How robots can help health systems improve clinical outcomes and support staff – Accountable Jobs How robots can help health systems improve clinical outcomes and support staff – Accountable Jobs

How robots can help health systems improve clinical outcomes and support staff

March 25th, 2022

Medical robots are increasingly taking on both grunt work and high-skill tasks as clinicians integrate automation into rehabilitation, patient monitoring and surgery.

While robots are often seen as threats to workers, most robots designed for healthcare settings are created to support employees and improve their efficiency and productivity, clinicians and manufacturers said.

At hospitals such as Cedars-Sinai Medical Center in Los Angeles and Mary Washington Hospital in Fredericksburg, Virginia, devices from Diligent Robotics deliver lab samples, medications, lightweight equipment and other materials so employees don’t have to. 

“Moxi is a robot that works alongside clinicians as a teammate,” Diligent Robotics CEO Andrea Thomaz said. “The robot is designed to fit in the hospital environment in a seamless way and be able to deal with the messy dynamics you find in a busy human environment.”
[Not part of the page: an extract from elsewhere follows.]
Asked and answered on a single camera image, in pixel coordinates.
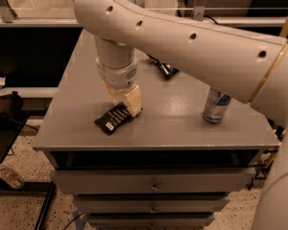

By incorporating robots into the workflow, clinicians and nurses can save 15 to 30 minutes on certain tasks and have more time to spend on patient care, Thomaz said.

Diligent’s robots don’t require extra infrastructure, such as special doors or elevators, to navigate hospitals, Thomaz said. The devices are equipped with computer vision and machine learning so they can traverse the existing environment, which eases implementation, she said.

Rutgers University uses robotics for cardiac ultrasound imaging, said Dr. Partho Sengupta, chief of cardiology at Rutgers Robert Wood Johnson Medical School and hospital in New Brunswick, New Jersey. This eliminates the need for a sonographer to continuously hold a probe on patients for up to an hour, he said.

Robots enable sonographers to perform examinations remotely by controlling the probe with a mouse, joystick or keyboard, Sengupta said. This also saves them from unnecessary radiation exposure and physical strain, he said. In addition, the scans can be performed remotely in facilities that don’t employ sonographers.

“Maybe in the future, it could open up next to a Walgreens or Walmart and that patient would see a doctor on a telemedicine kiosk and then have an ultrasound examination done remotely without having to drive to appointments and take time off from their life,” Sengupta said.

Medical robotics companies believe the key to market growth is continuously improving technology and generating more research that demonstrates the benefits of automation, including standardization, efficiency and accuracy, said Rich Russo Jr., chief financial officer and interim CEO of BIONIK Laboratories.

BIONIK, which sells a robotic arm designed to improve mobility in rehabilitation patients, is counting on providers, payers and patients to accept the proposition that these devices can be an economic and clinical boon, Russo said.

Robots helped Mercy General Hospital in Sacramento, California, perform more procedures on an outpatient basis and to reduce complications such as blood loss and postoperative pain while achieving the same clinical outcomes as a typical laparoscopy, said Dr. Wiley Fowler, who chairs Mercy Medical Group’s surgical specialties department.

Despite the impact of COVID-19 on elective surgeries and hospital finances, the medical robotics market is expected to grow from $5.9 billion in 2020 to $12.7 billion by 2025, according to a report research firm MarketsandMarkets published two years ago.